With the worst seemingly behind it, TD stock is not only climbing back in 2025 but also showing investors that it still knows how to deliver. Combine that with its stable dividends and a presence on both sides of the border, and you’ve got a bank stock that blends income and growth surprisingly well.
In this article, I’ll explain why TD is not only my top Canadian bank stock to buy right now but also one of the top TSX stock picks for long-term investors.
A solid rebound with more room to grow
TD Bank is one of the biggest lenders in the country with a strong presence in both Canadian and U.S. markets. After facing a rough patch in 2024, TD is finally regaining investor confidence and rewarding those who stayed patient.
After falling by nearly 11% last year, the stock has surged over 32% so far in 2025. As a result, it currently trades at $101.29 per share, giving it a market cap of $173.8 billion. At this market price, the bank offers a quarterly dividend, which works out to a solid 4.1% annualized yield, making it a strong income option for long-term investors.
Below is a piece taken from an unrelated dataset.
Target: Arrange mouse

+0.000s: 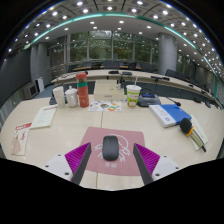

Much of TD stock’s solid performance could be attributed to growing optimism around interest rate cuts, as well as a sharp improvement in TD’s own fundamentals. While 2024 brought regulatory challenges that weighed on its U.S. operations, the bank now seems to be moving past those setbacks. As a result, investors are focusing more on its improving earnings, steady revenue, and how it’s positioning itself for future growth.
Latest financial growth trends show strength
In the second quarter of its fiscal year 2025 (ended in April), TD reported a YoY (year-over-year) rise in its revenue to $14 billion. Although there was a slight sequential dip, the bank still managed to maintain strong margins and profitability.
Its adjusted net profit for the quarter came in at $3.4 billion, which was slightly down YoY, but the decline was more a result of short-term headwinds rather than structural issues. And even with that minor decline, TD’s net profit margin remained healthy at 24.5%.
Last quarter, the bank’s performance also reflected strong demand in its Canadian personal and commercial banking segment. Meanwhile, its U.S. retail banking operations are still catching up, but signs of improvement are beginning to show.
Long-term strategies to shape future growth
One of the major factors that makes TD a top Canadian bank stock to buy and a top TSX stock pick is its broader focus on long-term growth. Interestingly, the bank continues to invest heavily in digital innovation and operational efficiency. That includes expanding its U.S. credit card partnerships and boosting self-serve capabilities across channels.
As the economic outlook brightens and interest rates ease further, TD could be in the perfect position to keep growing its top and bottom line. That’s why TD stock is definitely worth considering for anyone looking to invest in a proven bank with real upside potential.